Conselho Nacional do MP mantém decisão que negou pagamentos retroativos a promotores gaúchos

Mateus Coutinho

05 de novembro de 2013 | 00h12

Entidade do Rio Grande do Sul queria modificar decisão da Procuradoria Geral de Justiça

por Fausto Macedo

O Plenário do Conselho Nacional do Ministério Público (CNMP) manteve nesta segunda-feira, 4, a decisão da Procuradoria-Geral de Justiça do Rio Grande do Sul que negou pagamentos retroativos de subsídios a membros da instituição gaúcha.

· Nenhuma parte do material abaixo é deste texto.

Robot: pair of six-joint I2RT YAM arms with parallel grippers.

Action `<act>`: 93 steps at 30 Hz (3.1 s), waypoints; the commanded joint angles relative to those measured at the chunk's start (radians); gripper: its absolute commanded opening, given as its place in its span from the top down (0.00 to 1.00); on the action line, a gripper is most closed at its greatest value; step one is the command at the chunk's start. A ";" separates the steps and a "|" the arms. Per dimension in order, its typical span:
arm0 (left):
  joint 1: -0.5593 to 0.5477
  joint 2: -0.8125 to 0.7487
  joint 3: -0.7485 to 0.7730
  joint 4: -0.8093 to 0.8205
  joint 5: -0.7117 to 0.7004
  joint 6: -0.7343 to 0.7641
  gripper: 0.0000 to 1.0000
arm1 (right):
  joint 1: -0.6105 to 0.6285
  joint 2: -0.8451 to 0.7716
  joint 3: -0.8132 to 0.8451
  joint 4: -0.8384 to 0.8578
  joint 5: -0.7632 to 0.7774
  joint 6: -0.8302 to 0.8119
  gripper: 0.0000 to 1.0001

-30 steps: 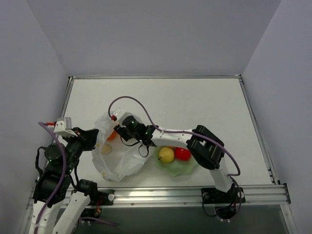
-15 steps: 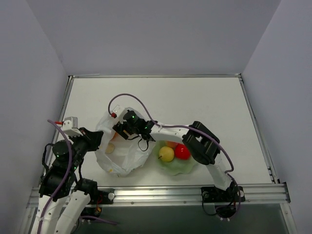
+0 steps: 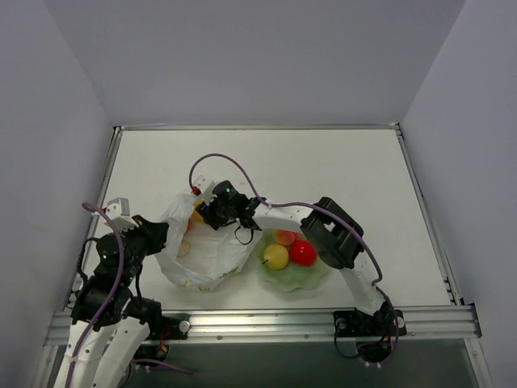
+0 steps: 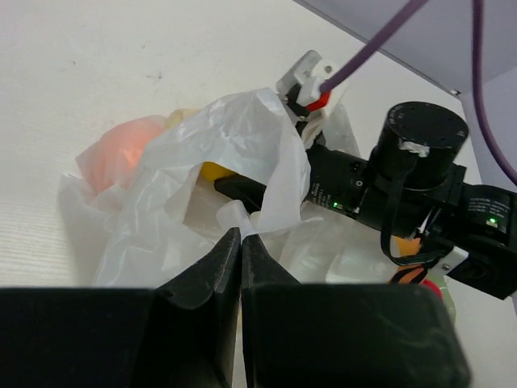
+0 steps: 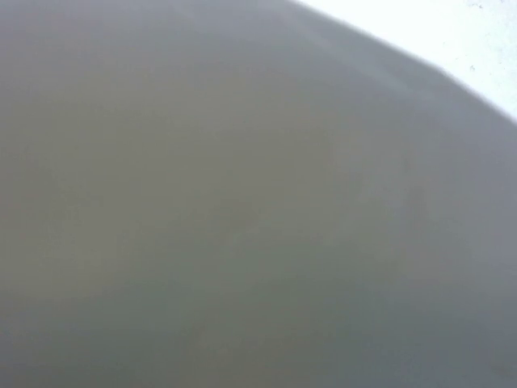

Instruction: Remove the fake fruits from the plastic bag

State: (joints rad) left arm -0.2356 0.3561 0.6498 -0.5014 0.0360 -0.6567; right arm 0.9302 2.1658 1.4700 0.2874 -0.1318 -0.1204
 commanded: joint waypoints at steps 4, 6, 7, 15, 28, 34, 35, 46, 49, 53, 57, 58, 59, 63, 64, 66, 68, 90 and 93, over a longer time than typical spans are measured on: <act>-0.004 -0.022 -0.010 -0.038 -0.080 -0.047 0.98 | 0.009 -0.148 -0.129 0.165 -0.025 0.071 0.81; -0.004 -0.023 -0.013 -0.042 -0.096 -0.052 0.98 | 0.012 -0.208 -0.161 0.183 -0.023 0.096 0.85; -0.004 -0.023 -0.018 -0.039 -0.099 -0.058 0.98 | 0.012 -0.227 -0.169 0.197 -0.026 0.102 0.85; -0.004 -0.023 -0.058 0.101 -0.137 -0.101 0.98 | 0.025 -0.360 -0.218 0.182 -0.108 0.192 0.86; -0.004 0.107 0.088 0.333 -0.341 0.011 0.98 | 0.233 -0.368 -0.158 -0.091 0.222 0.370 0.92; -0.001 0.202 0.117 0.397 -0.326 0.006 0.98 | 0.271 -0.469 -0.213 -0.018 0.252 0.298 0.92; -0.001 0.202 0.102 0.405 -0.318 0.000 0.98 | 0.277 -0.513 -0.252 0.010 0.223 0.268 0.92; -0.001 0.113 0.028 0.317 -0.269 -0.023 0.98 | 0.279 -0.817 -0.540 0.311 0.182 0.310 0.92; -0.001 0.072 0.005 0.282 -0.220 -0.043 0.98 | 0.280 -0.917 -0.580 0.196 0.314 0.362 0.92; -0.001 -0.018 -0.018 0.224 -0.182 -0.057 0.98 | 0.285 -1.114 -0.721 -0.102 0.598 0.581 0.92; -0.002 -0.045 -0.004 0.190 -0.108 -0.064 0.98 | 0.315 -1.316 -0.845 -0.343 0.633 0.776 0.89; -0.001 -0.046 -0.003 0.179 -0.088 -0.066 0.98 | 0.323 -1.348 -0.862 -0.381 0.633 0.816 0.89; -0.001 -0.046 -0.003 0.176 -0.079 -0.066 0.97 | 0.332 -1.409 -0.878 -0.436 0.630 0.852 0.88; -0.002 -0.057 -0.025 0.169 -0.056 -0.069 0.98 | 0.409 -1.474 -0.933 -0.505 0.656 0.985 0.85; -0.002 -0.063 -0.029 0.164 -0.053 -0.067 0.97 | 0.421 -1.471 -0.933 -0.519 0.666 0.998 0.85; -0.002 -0.068 -0.029 0.155 -0.054 -0.061 0.97 | 0.441 -1.433 -0.929 -0.576 0.690 1.028 0.84; -0.002 -0.075 -0.022 0.138 -0.056 -0.054 0.98 | 0.469 -1.375 -0.919 -0.612 0.705 1.067 0.83; -0.002 -0.069 -0.009 0.135 -0.047 -0.040 0.98 | 0.550 -1.305 -0.858 -0.743 0.863 1.165 0.13; -0.001 -0.068 -0.004 0.129 -0.036 -0.043 0.98 | 0.558 -1.310 -0.803 -0.746 0.893 1.110 0.15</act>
State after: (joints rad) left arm -0.2356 0.2768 0.6083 -0.3717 -0.0219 -0.7101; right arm 1.4757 0.8700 0.5938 -0.4313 0.6693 1.0271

A associação dos promotores do Rio Grande do Sul acionou o Conselho para pleitear a modificação da decisão local que indeferiu o pagamento da diferença entre os valores recebidos pelos integrantes do MP e o subsídio do procurador-geral da República, no período entre janeiro de 2005 e março de 2009.

De acordo com a entidade dos promotores gaúchos, o teto constitucional é devido aos membros do Ministério Público desde quando foi publicada a Lei Federal 11.144/2005 e não apenas quando o tema foi regulamentado pela Lei Estadual 12.911/2008.

O Procedimento de Controle Administrativo 1210/2012-67 foi instaurado para questionar a decisão do MP/RS que negou o direito à verba retroativa.

Para o relator do processo, conselheiro Jarbas Soares, o Estado do Rio Grande do Sul tinha autonomia para legislar sobre a matéria e, no caso, houve expressa intenção em estabelecer o prazo em que era devido o pagamento, como ocorreu em outros Estados.

“Não vislumbro, no caso, a invocação de um suposto caráter nacional da Lei Federal 11.144/2005, pois o ponto em que se pretende sua aplicação extensiva, subsídio do Procurador-geral da República, diz respeito tão somente à administração federal, não alcançando, pelo menos a priori, a esfera jurídica dos Estados-membros e suas respectivas unidades ministeriais”, afirmou, em seu voto.

A decisão do CNMP foi tomada por unanimidade.